Over the past eight years, IJ has filed four lawsuits challenging tour guide licensing schemes, winning three of those lawsuits in Philadelphia, Washington, D.C., and Savannah, Georgia. But our fifth case, in Charleston, South Carolina, challenges probably the most outrageous tour guide licensing law IJ has seen.
There are thousands of stories to be told about Charleston. But picking your favorite and telling it to a tour group without the government’s permission can land you in jail. In Charleston, it is illegal to tell stories to paying tour groups without a license—and city officials have unparalleled power to decide what stories are allowed to be told.
The licensing process has two steps: First, would-be guides have two hours to complete a 200-question written exam. Then, if you score 80 percent or higher, you qualify for a second test: an oral exam graded on a pass-or-fail basis.

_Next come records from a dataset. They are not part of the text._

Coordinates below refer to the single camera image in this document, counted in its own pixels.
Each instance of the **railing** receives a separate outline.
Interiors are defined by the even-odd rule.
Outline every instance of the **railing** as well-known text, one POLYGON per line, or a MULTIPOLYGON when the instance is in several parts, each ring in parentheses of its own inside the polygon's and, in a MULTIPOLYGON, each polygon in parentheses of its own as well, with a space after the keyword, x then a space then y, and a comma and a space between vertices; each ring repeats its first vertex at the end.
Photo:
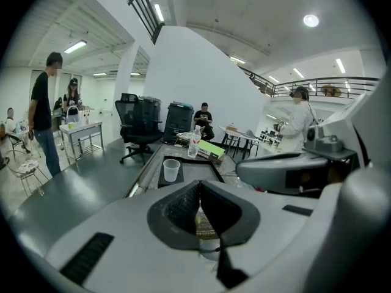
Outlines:
POLYGON ((307 87, 310 96, 331 96, 354 99, 378 84, 378 78, 366 77, 326 77, 302 79, 274 85, 273 97, 289 96, 298 86, 307 87))
POLYGON ((145 29, 150 34, 152 42, 155 44, 164 23, 160 23, 156 18, 151 2, 149 0, 128 0, 128 5, 131 5, 136 11, 145 29))
POLYGON ((259 91, 264 93, 267 96, 272 97, 274 92, 274 85, 270 84, 267 79, 263 78, 262 76, 259 76, 252 71, 249 71, 241 66, 238 65, 238 67, 244 71, 244 74, 248 75, 250 80, 259 88, 259 91))

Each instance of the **jeans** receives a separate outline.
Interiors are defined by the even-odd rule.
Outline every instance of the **jeans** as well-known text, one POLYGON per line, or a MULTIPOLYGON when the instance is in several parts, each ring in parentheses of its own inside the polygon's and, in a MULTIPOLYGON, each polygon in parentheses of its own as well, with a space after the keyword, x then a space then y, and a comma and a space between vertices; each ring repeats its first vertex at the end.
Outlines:
POLYGON ((209 141, 214 138, 214 133, 211 126, 205 126, 205 128, 203 129, 203 134, 202 140, 204 141, 209 141))
POLYGON ((56 176, 61 172, 61 169, 51 128, 47 130, 34 130, 34 135, 46 156, 46 166, 51 176, 56 176))

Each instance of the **water bottle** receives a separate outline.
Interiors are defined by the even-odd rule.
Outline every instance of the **water bottle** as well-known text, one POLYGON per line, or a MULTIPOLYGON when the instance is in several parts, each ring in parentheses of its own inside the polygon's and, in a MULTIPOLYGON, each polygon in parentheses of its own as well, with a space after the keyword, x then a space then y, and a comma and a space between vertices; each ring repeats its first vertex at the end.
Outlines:
POLYGON ((200 129, 201 126, 199 125, 195 126, 195 130, 191 135, 189 150, 188 150, 188 156, 191 158, 195 158, 197 156, 198 149, 200 147, 200 141, 201 141, 200 129))

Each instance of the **black t-shirt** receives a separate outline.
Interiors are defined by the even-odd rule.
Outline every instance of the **black t-shirt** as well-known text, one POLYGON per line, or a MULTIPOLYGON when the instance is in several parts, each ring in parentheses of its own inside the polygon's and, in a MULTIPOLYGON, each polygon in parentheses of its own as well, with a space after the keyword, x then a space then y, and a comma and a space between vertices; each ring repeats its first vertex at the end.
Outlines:
MULTIPOLYGON (((79 99, 80 99, 80 96, 71 96, 69 95, 69 97, 67 98, 67 95, 69 94, 65 94, 64 95, 64 98, 62 99, 64 102, 67 102, 67 106, 70 107, 71 105, 74 105, 74 106, 78 106, 78 103, 79 103, 79 99)), ((69 115, 76 115, 78 113, 78 110, 76 110, 74 107, 72 107, 70 110, 69 110, 69 115)))
MULTIPOLYGON (((212 120, 212 114, 210 114, 209 112, 202 112, 201 110, 198 110, 195 113, 194 118, 206 118, 208 120, 212 120)), ((197 125, 199 125, 201 127, 204 127, 206 124, 209 125, 209 123, 205 122, 204 120, 199 120, 197 122, 197 125)))
POLYGON ((48 78, 45 72, 39 75, 31 93, 31 100, 38 101, 34 114, 34 129, 36 130, 46 130, 51 127, 48 78))

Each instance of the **cup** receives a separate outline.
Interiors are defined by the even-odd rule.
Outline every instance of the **cup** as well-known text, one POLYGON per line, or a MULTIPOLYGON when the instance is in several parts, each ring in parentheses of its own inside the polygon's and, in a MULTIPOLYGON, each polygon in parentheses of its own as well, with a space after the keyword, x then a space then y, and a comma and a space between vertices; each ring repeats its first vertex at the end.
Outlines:
POLYGON ((174 182, 177 179, 180 165, 175 159, 166 159, 163 162, 164 179, 169 183, 174 182))

To pass the written exam, you must memorize the city’s “official” government-approved history. The written exam’s 200 questions can cover anything in the 490-page City of Charleston Tour Guide Training Manual. Want to tell stories about the colonial era? You also have to bone up on Stephen Colbert (who, the city wants you to know, grew up in Charleston).
And if you make it to the oral exam, you are judged on the words that you speak. The government’s testing officials randomly call on applicants, select a page from the training manual, and require that person to “act as a guide” and describe whatever the testing officials choose.

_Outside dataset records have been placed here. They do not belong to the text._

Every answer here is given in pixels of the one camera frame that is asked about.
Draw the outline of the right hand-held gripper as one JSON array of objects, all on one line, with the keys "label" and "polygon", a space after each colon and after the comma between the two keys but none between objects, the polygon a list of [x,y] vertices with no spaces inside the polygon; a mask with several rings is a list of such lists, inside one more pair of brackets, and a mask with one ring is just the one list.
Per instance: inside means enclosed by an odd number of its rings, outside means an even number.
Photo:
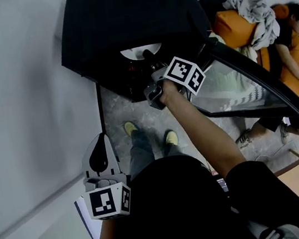
[{"label": "right hand-held gripper", "polygon": [[206,75],[196,63],[173,57],[170,64],[164,65],[149,49],[143,51],[144,60],[154,70],[151,74],[152,82],[144,90],[144,95],[149,105],[155,109],[162,110],[165,105],[160,101],[163,95],[163,81],[168,79],[178,85],[179,90],[190,91],[198,95]]}]

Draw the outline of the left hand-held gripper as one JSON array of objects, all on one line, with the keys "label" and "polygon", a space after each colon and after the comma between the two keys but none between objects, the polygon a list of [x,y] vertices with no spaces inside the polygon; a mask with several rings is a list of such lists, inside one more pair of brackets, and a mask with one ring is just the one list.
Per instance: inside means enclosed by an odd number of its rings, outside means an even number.
[{"label": "left hand-held gripper", "polygon": [[89,215],[94,220],[109,220],[130,214],[131,189],[125,182],[127,176],[120,174],[117,152],[107,134],[104,135],[104,146],[107,154],[108,167],[113,168],[113,176],[100,176],[107,169],[102,135],[96,136],[89,144],[83,158],[83,172],[88,172],[83,195]]}]

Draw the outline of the person's right hand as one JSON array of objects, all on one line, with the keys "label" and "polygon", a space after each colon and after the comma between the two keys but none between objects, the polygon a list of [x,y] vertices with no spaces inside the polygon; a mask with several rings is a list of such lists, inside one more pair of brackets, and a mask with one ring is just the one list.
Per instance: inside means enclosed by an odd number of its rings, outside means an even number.
[{"label": "person's right hand", "polygon": [[169,106],[173,101],[180,98],[182,94],[178,90],[176,84],[171,80],[165,79],[162,84],[162,96],[160,98],[161,103],[165,106]]}]

Unsurprisingly, this system keeps a lot of people out of the tour guide business. Among them are IJ clients Mike Warfield and Michael Nolan.
Mike and Michael were well on their way to earning a living as tour guides last year before learning they needed a license. Mike had received a job offer to give ghost and pub tours. And Michael, after spending a career as an editor in book publishing, began his retirement in Charleston and wanted to put his storytelling skills to work.

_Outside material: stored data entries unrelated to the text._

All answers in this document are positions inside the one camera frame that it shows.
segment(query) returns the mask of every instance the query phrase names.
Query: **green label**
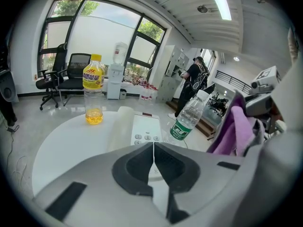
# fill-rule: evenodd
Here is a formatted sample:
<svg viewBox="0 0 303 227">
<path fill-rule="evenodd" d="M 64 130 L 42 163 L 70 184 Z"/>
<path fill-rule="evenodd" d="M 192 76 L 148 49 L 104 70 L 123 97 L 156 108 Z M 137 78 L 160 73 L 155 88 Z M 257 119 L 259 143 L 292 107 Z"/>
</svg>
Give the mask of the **green label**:
<svg viewBox="0 0 303 227">
<path fill-rule="evenodd" d="M 170 134 L 178 140 L 184 140 L 190 132 L 191 129 L 184 127 L 178 120 L 176 120 L 174 126 L 170 129 Z"/>
</svg>

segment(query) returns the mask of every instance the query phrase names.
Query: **white shoe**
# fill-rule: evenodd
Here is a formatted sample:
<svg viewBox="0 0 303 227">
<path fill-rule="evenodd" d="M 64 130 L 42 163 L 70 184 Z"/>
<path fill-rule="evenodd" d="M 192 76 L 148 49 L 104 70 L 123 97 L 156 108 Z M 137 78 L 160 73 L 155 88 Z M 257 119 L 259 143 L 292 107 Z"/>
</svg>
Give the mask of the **white shoe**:
<svg viewBox="0 0 303 227">
<path fill-rule="evenodd" d="M 175 114 L 174 113 L 170 113 L 168 114 L 168 117 L 173 119 L 173 120 L 176 120 L 177 118 L 175 117 Z"/>
</svg>

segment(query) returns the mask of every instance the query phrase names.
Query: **chair seat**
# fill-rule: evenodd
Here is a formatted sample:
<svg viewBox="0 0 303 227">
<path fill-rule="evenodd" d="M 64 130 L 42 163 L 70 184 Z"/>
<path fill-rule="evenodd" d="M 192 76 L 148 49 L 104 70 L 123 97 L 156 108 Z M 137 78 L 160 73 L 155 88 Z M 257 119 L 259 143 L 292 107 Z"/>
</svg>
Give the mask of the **chair seat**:
<svg viewBox="0 0 303 227">
<path fill-rule="evenodd" d="M 65 80 L 63 83 L 60 83 L 58 86 L 59 89 L 83 89 L 82 78 L 71 78 Z"/>
<path fill-rule="evenodd" d="M 50 78 L 40 79 L 36 82 L 36 87 L 38 89 L 47 89 L 53 87 L 53 81 Z"/>
</svg>

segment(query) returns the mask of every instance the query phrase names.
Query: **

Both walked into the city’s licensing exam last November prepared, took a test with questions resembling nothing like what they had studied and walked out knowing they had failed.
Any law that makes you pass a history exam and an oral exam before you can tell stories about Charleston flunks every test under the First Amendment.
The First Amendment protects everyone’s right to talk to a willing audience about whatever topic they choose without first getting the government’s permission—that is true for tour guides just as it is for journalists and comedians.
That is why, on Jan. 28, IJ filed a federal lawsuit against the city of Charleston to strike down the city’s tour guide licensing scheme. Tour guides are storytellers and the government cannot be in the business of deciding what stories are important or who is allowed to tell them. Tour guides should be allowed to speak to anybody who wants to listen to them, not be forced to take a government-mandated test.
Arif Panju is an IJ attorney.
Could You Pass the Test?
Here is a small selection of the facts in the 490-page City of Charleston Tour Guide Training Manual:
- The names of 40 separate cities/areas/neighborhoods in the metro area.
- The number of hotel rooms in the area.
- The enrollment figures at 10 separate universities.
- The names and brief histories of 55 notable people with ties to Charleston, ranging from John C. Calhoun and William Henry Drayton to Stephen Colbert and Darius Rucker of Hootie and the Blowfish.
- The names and years of 26 movies and TV shows affiliated with Charleston.
- The stories of 109 separate historical events, some of which go into a significant degree of detail.
- Six full pages of archaeology and prehistory of Charleston, including “the first settlers [who] were Old World Stone Age hunter-gatherers who migrated here from arctic zones.”